### PROBLEM STATEMENT
Give every line of the records exactly, please, from the first up to and including the one containing "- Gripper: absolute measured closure".

### INFORMATION SUPPLIED
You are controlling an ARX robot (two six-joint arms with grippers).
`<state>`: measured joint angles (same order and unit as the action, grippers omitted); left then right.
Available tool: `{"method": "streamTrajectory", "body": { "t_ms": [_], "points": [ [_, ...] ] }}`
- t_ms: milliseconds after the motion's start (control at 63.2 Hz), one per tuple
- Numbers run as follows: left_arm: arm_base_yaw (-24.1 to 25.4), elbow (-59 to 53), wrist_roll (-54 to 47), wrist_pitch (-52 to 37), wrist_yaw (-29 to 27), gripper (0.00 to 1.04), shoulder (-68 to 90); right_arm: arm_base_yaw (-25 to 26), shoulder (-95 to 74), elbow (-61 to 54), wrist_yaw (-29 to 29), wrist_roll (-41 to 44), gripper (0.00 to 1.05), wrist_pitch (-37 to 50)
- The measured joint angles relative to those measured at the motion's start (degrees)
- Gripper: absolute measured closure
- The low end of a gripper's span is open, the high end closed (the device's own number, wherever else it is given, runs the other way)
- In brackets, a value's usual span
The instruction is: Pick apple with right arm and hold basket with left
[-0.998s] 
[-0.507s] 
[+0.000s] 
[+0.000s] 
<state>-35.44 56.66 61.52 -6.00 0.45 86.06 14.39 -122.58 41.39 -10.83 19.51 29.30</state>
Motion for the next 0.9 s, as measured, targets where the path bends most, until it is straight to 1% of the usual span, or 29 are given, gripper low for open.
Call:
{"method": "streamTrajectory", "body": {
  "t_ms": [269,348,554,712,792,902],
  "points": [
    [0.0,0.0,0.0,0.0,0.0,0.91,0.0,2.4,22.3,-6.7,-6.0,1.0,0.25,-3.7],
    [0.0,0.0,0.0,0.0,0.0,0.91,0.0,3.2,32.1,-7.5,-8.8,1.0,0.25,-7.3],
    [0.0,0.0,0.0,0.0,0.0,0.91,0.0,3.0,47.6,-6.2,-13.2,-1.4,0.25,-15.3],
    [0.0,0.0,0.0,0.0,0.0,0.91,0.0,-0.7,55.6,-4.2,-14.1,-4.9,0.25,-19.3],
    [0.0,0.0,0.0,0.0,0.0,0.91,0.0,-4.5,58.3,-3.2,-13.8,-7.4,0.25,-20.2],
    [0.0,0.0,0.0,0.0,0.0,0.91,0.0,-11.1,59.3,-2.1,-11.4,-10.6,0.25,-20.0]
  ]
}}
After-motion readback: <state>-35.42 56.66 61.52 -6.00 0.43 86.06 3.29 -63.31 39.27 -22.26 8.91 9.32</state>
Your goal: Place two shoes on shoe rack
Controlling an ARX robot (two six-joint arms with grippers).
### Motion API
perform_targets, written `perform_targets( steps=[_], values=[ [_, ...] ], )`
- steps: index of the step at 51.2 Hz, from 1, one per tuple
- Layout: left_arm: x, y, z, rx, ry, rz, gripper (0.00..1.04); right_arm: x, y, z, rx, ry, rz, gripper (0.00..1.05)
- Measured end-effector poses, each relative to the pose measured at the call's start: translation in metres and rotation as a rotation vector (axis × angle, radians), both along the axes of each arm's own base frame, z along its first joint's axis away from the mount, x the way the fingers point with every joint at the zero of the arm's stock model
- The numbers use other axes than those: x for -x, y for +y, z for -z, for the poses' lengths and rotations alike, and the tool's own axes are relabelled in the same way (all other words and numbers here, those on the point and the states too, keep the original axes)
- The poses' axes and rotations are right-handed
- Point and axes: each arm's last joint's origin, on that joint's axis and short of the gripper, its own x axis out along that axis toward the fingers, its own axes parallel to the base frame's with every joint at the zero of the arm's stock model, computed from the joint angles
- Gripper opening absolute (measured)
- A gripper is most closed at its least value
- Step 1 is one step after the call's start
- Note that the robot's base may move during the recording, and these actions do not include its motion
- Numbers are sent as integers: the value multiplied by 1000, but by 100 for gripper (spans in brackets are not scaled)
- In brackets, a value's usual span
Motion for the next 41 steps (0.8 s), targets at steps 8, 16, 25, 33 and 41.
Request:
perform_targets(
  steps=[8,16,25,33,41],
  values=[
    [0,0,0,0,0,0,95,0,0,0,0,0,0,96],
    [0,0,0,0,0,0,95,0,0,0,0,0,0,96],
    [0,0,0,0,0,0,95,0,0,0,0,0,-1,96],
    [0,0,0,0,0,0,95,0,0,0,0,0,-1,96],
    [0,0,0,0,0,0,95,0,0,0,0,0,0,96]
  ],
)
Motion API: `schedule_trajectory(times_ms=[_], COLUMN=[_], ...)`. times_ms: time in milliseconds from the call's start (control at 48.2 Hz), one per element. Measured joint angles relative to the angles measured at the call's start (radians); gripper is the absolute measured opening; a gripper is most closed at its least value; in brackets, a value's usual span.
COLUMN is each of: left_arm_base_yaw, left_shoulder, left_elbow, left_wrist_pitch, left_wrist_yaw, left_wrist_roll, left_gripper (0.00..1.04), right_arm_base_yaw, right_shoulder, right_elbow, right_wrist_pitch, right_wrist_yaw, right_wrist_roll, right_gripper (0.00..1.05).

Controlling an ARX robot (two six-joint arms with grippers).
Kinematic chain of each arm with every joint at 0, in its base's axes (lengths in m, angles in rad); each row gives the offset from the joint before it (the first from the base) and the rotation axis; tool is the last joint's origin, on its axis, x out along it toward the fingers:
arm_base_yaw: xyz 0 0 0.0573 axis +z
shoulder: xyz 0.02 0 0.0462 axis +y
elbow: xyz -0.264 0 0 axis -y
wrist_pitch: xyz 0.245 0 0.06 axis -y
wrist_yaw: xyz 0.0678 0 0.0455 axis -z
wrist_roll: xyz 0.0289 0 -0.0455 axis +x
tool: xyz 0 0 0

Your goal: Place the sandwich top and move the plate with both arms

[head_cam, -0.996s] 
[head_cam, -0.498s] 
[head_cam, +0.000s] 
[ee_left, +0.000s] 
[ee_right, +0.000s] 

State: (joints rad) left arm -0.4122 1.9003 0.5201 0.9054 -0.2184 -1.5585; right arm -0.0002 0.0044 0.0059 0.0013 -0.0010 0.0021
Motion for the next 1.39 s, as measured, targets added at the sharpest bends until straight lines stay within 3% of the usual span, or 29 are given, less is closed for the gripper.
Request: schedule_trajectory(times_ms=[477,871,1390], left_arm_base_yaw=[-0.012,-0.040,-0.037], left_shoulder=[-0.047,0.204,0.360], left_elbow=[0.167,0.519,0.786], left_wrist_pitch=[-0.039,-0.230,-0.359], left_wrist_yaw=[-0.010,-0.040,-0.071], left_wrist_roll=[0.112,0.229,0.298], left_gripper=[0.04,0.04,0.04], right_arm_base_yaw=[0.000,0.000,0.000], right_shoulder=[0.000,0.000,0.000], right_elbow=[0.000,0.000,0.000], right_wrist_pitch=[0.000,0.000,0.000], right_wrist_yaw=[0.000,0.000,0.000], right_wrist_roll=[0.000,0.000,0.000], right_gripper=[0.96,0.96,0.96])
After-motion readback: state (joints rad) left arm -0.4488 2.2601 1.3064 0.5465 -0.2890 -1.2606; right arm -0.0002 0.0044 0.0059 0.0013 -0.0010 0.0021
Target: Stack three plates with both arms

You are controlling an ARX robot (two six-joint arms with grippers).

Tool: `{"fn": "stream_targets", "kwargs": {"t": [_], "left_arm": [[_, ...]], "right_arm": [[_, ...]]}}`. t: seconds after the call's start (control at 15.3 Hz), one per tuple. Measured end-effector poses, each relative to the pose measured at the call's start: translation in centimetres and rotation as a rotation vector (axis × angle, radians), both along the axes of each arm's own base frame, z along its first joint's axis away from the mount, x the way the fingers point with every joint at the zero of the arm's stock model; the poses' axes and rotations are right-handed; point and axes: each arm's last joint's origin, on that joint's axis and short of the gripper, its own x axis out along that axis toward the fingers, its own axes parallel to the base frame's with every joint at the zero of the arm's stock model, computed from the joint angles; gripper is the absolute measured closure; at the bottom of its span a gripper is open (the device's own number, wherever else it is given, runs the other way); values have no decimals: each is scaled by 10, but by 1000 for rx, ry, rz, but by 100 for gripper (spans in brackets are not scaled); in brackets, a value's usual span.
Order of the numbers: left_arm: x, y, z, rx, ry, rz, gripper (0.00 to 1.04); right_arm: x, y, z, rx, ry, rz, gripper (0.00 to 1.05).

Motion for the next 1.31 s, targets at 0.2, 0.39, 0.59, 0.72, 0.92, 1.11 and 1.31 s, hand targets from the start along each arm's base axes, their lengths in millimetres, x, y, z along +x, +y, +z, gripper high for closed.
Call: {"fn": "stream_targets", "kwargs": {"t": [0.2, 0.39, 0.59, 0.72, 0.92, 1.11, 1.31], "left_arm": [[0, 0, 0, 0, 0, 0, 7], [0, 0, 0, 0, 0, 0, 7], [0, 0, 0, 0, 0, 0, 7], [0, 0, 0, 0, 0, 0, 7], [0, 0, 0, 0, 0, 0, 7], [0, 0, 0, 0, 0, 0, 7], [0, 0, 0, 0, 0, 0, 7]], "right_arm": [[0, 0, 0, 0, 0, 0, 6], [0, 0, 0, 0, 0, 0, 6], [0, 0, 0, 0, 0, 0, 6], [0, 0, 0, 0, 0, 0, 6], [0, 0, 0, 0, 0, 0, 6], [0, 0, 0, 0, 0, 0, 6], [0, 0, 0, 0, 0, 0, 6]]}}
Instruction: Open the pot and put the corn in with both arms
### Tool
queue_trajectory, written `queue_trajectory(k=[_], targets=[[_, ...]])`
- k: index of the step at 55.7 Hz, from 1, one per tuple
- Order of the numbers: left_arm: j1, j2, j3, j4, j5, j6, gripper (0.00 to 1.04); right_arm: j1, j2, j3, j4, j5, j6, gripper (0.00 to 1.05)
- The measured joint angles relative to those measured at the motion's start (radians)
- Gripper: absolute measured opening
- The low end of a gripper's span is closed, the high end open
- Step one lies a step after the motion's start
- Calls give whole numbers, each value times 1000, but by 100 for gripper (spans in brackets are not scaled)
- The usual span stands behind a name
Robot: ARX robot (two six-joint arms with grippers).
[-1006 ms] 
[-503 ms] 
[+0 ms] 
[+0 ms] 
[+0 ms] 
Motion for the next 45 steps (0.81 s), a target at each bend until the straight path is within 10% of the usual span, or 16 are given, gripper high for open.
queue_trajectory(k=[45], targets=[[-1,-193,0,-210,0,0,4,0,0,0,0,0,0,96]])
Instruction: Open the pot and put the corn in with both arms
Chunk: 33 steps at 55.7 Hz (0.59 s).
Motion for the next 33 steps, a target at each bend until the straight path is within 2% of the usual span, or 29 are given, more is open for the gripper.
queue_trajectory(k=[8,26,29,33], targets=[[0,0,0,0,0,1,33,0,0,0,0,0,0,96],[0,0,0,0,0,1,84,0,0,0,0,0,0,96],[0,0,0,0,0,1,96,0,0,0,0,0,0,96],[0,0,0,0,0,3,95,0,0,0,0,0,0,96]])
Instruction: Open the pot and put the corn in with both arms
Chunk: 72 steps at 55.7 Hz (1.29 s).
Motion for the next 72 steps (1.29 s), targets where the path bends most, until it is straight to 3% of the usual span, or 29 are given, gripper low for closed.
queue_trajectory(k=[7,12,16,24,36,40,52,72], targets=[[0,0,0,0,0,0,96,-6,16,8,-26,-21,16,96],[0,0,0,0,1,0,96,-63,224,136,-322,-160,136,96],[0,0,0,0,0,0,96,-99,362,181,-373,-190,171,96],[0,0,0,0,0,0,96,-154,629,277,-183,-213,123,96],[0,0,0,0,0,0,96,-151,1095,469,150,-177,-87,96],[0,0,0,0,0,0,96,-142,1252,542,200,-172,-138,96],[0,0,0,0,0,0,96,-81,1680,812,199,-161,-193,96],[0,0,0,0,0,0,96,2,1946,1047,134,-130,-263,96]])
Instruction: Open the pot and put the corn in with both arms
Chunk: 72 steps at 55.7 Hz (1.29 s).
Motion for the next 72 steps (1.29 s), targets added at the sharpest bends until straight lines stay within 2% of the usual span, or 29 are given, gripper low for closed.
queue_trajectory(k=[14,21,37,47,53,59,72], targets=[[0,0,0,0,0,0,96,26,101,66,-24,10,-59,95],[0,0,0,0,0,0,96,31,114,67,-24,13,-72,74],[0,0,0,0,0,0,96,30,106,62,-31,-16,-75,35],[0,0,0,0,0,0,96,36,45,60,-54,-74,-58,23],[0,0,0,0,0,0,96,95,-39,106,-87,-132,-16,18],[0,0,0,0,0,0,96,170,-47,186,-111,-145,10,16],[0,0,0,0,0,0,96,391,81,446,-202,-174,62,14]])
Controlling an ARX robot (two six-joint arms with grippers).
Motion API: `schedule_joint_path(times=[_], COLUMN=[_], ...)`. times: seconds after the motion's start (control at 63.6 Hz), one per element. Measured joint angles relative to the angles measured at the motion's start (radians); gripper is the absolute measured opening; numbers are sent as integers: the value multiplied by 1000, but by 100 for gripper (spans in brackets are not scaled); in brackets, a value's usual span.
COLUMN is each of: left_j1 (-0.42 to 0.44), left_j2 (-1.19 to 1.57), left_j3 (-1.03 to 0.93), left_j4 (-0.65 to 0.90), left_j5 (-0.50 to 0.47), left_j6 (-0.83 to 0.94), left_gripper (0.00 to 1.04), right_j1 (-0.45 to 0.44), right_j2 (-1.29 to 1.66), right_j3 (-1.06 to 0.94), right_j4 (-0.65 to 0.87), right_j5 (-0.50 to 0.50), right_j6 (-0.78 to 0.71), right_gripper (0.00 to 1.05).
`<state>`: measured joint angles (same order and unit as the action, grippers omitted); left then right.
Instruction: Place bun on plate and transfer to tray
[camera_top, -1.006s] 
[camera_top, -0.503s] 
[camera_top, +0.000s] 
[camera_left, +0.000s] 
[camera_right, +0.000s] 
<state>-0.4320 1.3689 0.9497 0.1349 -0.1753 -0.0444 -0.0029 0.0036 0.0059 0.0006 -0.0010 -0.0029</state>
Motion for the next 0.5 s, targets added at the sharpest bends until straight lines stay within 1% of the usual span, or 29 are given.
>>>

### FINISHED EXERCISE
You are controlling an ARX robot (two six-joint arms with grippers).
`<state>`: measured joint angles (same order and unit as the action, grippers omitted); left then right.
Available tool: `{"method": "streamTrajectory", "body": { "t_ms": [_], "points": [ [_, ...] ] }}`
- t_ms: milliseconds after the motion's start (control at 63.2 Hz), one per tuple
- Numbers run as follows: left_arm: arm_base_yaw (-24.1 to 25.4), elbow (-59 to 53), wrist_roll (-54 to 47), wrist_pitch (-52 to 37), wrist_yaw (-29 to 27), gripper (0.00 to 1.04), shoulder (-68 to 90); right_arm: arm_base_yaw (-25 to 26), shoulder (-95 to 74), elbow (-61 to 54), wrist_yaw (-29 to 29), wrist_roll (-41 to 44), gripper (0.00 to 1.05), wrist_pitch (-37 to 50)
- The measured joint angles relative to those measured at the motion's start (degrees)
- Gripper: absolute measured closure

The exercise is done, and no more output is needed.